Entrou em vigor nesta sexta-feira (24) a lei que regulamenta, em todo o território nacional, a comercialização, a compra e a posse de spray de pimenta e outros aerossóis de extratos vegetais por mulheres para fins de defesa pessoal.

A medida foi sancionada pelo presidente Luiz Inácio Lula da Silva e publicada no Diário Oficial da União. Com a nova legislação, mulheres com 18 anos ou mais passam a ter autorização para adquirir e manter o produto como instrumento de proteção em situações de risco.

A legislação estabelece que os produtos comercializados devem atender às exigências dos órgãos competentes e ser utilizados exclusivamente para defesa pessoal, especialmente em situações que envolvam risco à integridade física ou sexual da mulher.

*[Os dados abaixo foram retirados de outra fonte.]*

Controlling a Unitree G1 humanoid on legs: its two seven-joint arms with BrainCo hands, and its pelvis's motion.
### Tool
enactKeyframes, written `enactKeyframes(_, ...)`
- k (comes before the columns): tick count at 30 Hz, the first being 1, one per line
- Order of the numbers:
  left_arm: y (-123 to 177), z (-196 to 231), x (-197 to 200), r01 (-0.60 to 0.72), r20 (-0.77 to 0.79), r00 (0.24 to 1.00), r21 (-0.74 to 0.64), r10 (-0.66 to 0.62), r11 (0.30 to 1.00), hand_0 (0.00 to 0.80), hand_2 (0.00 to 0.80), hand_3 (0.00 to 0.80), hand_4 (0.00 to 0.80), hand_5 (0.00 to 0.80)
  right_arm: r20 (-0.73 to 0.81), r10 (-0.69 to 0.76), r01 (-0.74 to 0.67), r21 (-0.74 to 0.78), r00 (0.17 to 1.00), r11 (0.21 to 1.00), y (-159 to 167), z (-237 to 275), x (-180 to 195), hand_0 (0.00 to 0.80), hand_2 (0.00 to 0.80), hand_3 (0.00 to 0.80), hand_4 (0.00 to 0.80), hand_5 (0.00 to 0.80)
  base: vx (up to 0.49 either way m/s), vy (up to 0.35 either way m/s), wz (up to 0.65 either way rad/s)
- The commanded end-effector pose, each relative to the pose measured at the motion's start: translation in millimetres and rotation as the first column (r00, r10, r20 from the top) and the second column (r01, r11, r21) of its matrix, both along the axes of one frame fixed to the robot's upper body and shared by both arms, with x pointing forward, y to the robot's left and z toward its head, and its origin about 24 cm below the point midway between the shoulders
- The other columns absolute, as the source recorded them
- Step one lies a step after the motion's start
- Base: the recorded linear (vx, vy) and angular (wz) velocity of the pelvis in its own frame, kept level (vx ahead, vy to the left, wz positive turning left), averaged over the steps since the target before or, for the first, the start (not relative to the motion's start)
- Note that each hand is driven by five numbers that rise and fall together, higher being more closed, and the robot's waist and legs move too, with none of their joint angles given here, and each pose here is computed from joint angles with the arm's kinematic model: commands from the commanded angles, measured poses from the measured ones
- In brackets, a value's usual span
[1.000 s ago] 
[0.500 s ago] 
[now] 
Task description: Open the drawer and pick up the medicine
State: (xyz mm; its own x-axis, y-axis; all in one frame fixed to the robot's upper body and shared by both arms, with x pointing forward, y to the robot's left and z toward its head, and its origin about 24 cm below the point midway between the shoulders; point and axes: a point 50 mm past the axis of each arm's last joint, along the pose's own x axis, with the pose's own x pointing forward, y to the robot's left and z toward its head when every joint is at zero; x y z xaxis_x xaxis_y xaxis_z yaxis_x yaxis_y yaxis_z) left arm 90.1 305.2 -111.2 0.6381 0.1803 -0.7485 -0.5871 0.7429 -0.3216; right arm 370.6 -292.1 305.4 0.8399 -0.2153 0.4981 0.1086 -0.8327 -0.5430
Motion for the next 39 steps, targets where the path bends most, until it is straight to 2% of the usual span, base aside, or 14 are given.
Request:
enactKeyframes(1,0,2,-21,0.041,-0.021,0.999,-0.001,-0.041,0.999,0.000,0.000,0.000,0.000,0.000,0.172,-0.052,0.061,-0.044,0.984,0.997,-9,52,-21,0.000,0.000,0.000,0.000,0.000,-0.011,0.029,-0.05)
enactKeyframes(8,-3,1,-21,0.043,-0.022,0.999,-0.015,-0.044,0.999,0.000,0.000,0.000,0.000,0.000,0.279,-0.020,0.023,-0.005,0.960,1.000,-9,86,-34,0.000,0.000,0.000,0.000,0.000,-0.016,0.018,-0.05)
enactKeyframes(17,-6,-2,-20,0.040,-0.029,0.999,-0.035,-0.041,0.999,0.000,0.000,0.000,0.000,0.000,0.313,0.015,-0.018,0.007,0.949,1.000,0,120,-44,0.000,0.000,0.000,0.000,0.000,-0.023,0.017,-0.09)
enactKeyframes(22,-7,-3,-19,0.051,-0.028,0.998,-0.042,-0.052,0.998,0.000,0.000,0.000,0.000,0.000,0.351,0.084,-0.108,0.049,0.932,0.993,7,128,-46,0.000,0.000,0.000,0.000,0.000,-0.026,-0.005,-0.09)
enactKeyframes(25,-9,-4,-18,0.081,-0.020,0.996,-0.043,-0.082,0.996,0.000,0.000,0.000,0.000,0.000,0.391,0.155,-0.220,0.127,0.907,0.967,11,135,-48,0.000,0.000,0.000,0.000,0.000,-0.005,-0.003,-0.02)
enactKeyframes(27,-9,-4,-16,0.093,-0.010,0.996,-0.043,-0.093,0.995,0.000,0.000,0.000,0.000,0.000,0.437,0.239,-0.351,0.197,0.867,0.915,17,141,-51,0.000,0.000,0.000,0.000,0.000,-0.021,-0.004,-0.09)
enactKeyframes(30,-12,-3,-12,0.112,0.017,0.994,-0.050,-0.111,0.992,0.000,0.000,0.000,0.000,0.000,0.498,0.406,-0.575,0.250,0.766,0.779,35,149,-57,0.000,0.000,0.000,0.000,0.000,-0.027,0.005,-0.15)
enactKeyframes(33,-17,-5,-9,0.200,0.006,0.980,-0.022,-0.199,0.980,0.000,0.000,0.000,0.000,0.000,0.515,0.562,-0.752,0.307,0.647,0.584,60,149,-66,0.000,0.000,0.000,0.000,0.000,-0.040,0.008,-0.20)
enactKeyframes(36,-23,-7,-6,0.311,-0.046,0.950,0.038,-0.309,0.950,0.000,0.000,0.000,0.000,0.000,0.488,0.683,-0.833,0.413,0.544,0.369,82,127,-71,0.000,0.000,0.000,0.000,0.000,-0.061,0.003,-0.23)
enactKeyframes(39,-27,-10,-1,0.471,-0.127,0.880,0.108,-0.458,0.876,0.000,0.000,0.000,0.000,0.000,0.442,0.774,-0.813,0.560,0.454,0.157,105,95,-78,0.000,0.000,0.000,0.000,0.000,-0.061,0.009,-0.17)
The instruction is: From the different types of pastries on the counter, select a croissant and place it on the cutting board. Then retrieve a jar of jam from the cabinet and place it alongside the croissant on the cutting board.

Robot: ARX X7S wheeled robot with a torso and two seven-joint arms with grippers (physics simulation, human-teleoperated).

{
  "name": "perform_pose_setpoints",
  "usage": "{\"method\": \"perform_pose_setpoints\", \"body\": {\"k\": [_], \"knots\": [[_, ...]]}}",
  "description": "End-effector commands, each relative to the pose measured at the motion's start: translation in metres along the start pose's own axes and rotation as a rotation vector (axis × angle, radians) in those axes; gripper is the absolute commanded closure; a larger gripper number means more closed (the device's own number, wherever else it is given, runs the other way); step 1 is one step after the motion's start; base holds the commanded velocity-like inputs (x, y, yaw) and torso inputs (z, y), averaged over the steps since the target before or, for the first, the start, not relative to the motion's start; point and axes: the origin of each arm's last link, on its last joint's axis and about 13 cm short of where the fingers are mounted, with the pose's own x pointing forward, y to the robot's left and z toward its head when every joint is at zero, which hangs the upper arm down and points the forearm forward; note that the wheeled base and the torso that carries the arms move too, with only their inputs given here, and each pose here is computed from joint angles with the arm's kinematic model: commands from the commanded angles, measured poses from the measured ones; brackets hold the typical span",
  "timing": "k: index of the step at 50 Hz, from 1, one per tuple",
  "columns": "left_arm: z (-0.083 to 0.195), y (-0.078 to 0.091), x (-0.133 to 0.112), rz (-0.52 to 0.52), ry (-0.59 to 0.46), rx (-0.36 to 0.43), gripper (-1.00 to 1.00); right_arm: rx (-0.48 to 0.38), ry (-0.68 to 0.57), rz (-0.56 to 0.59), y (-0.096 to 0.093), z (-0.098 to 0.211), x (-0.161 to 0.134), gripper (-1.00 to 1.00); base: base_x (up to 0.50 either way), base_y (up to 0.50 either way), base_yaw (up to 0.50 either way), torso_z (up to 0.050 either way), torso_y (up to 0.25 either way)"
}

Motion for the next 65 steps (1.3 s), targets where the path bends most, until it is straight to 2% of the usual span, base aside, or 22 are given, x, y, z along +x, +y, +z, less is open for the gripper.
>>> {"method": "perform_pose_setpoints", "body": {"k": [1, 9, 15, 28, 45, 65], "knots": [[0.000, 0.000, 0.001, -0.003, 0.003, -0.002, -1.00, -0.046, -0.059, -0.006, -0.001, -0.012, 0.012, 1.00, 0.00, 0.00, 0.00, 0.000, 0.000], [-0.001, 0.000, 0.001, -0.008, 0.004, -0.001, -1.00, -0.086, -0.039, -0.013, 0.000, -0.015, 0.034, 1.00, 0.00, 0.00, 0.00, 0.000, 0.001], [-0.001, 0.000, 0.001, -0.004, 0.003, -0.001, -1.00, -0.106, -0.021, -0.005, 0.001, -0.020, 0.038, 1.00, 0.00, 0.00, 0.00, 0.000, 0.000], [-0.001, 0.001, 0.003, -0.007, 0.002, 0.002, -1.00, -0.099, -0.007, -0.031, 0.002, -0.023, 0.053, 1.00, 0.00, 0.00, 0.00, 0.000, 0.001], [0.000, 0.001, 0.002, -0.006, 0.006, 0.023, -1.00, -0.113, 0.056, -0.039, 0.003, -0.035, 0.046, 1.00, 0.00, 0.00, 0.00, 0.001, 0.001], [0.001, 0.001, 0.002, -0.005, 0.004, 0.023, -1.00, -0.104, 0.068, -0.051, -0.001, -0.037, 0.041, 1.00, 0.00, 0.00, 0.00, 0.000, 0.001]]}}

Uso tem regras e deve ser proporcional

Apesar da autorização, o spray não pode ser utilizado de forma indiscriminada. A norma determina que o produto seja empregado de maneira moderada e proporcional para repelir uma agressão injusta, atual ou iminente.

Isso significa que o uso deve estar relacionado a uma situação concreta de ameaça. Depois que o risco for neutralizado, a utilização do spray deve ser imediatamente interrompida.

O objetivo da regulamentação é permitir que o produto seja utilizado como instrumento não letal de defesa, sem transformar o dispositivo em uma autorização para uso ofensivo ou para situações que não envolvam uma ameaça.

Quem pode comprar?

Pelas regras que entraram em vigor, a aquisição e a posse são permitidas para mulheres maiores de 18 anos.

Durante a tramitação da proposta, havia previsão para que adolescentes a partir dos 16 anos pudessem adquirir o produto mediante autorização dos responsáveis. Esse trecho, porém, foi vetado na versão sancionada da legislação.

Com isso, a autorização nacional ficou restrita às mulheres adultas.

Medida busca ampliar instrumentos de defesa

A nova legislação foi apresentada no contexto da discussão sobre políticas de proteção e segurança para as mulheres. A proposta que deu origem à regulamentação tramitou no Congresso Nacional com o objetivo de criar regras específicas para a comercialização e o uso de aerossóis de extratos vegetais como instrumentos de defesa pessoal.

Na Câmara dos Deputados, projetos sobre o tema foram discutidos ao longo de 2026. Entre as propostas apresentadas estava o PL 297/2026, que tratava da comercialização, aquisição, posse e porte de spray de pimenta por mulheres para fins de defesa pessoal.

A regulamentação nacional busca uniformizar as regras para o produto, que já era objeto de iniciativas e legislações específicas em diferentes estados.

Orientação é utilizar somente em situações de ameaça

Com a entrada em vigor da lei, a recomendação é que o spray seja utilizado exclusivamente em situações de defesa pessoal e dentro dos limites estabelecidos pela legislação.

O produto deve ser entendido como um recurso para interromper uma agressão e permitir que a vítima consiga escapar da situação de perigo. O uso excessivo ou fora das circunstâncias previstas pode gerar responsabilização.

A nova regra passa a valer em todo o país e coloca a defesa pessoal feminina no centro de uma discussão que envolve segurança pública, prevenção da violência e os limites legais para o uso de instrumentos de proteção.